## Work item
Nothing outside the range below should be printed. Output exactly the lines from the line with "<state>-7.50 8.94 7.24" to the line with "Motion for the", both included.

*-*-*

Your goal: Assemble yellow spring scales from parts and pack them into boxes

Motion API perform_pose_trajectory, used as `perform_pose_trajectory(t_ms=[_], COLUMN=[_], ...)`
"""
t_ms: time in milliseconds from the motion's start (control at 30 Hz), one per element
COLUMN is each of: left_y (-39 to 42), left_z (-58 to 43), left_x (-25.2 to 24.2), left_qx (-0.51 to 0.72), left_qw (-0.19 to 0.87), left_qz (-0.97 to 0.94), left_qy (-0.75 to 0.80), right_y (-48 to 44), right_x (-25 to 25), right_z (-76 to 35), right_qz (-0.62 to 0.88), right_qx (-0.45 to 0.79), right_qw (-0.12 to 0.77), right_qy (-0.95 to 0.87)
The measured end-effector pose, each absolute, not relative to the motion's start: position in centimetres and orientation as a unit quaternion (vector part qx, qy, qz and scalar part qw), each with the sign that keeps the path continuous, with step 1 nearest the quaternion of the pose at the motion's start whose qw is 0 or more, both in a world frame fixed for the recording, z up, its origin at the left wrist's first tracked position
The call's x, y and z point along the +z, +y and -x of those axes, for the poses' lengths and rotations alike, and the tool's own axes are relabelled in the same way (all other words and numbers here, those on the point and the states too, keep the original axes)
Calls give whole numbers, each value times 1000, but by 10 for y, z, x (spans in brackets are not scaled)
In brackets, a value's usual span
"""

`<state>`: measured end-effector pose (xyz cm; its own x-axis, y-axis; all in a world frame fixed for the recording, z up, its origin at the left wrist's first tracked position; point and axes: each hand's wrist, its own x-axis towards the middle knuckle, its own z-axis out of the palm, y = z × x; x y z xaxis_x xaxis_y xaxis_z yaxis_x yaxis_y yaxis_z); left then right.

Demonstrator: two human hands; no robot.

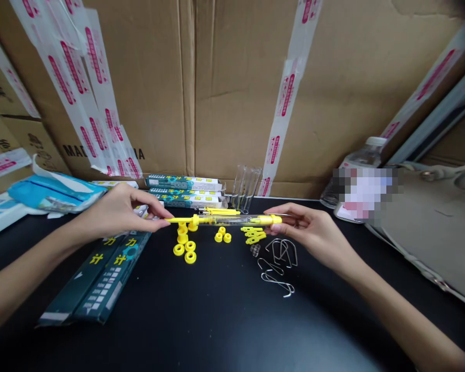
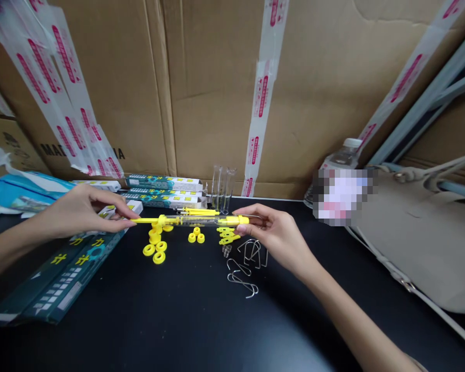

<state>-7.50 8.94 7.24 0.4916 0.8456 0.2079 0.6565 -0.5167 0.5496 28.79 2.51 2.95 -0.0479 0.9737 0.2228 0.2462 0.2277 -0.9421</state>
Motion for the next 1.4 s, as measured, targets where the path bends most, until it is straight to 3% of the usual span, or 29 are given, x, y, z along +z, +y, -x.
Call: perform_pose_trajectory(t_ms=[400, 567, 733, 867, 1100, 1400], left_y=[85, 85, 88, 84, 84, 74], left_z=[65, 52, 52, 55, 67, 66], left_x=[66, 55, 53, 60, 71, 78], left_qx=[248, 285, 229, 170, 83, 21], left_qw=[250, 345, 428, 396, 304, 302], left_qz=[-826, -775, -755, -797, -849, -870], left_qy=[440, 447, 440, 424, 425, 389], right_y=[21, 19, 19, 17, 12, 10], right_x=[28, 23, 21, 22, 28, 31], right_z=[-277, -267, -266, -268, -275, -278], right_qz=[483, 468, 461, 465, 471, 458], right_qx=[380, 415, 450, 433, 380, 392], right_qw=[485, 509, 514, 489, 369, 304], right_qy=[-622, -591, -566, -598, -706, -737])
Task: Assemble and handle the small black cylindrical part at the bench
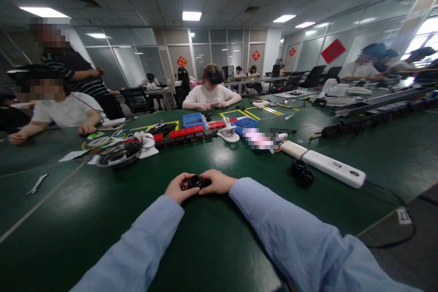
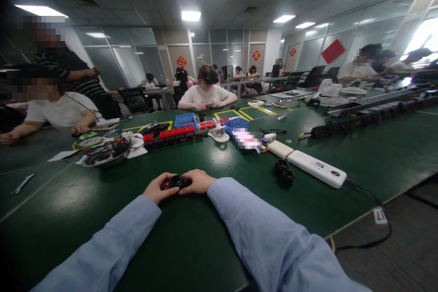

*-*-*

## Solution to this task
<state>-7.50 8.94 7.24 0.4916 0.8456 0.2079 0.6565 -0.5167 0.5496 28.79 2.51 2.95 -0.0479 0.9737 0.2228 0.2462 0.2277 -0.9421</state>
Motion for the next 1.4 s, as measured, targets where the path bends most, until it is straight to 3% of the usual span, or 29 are given, x, y, z along +z, +y, -x.

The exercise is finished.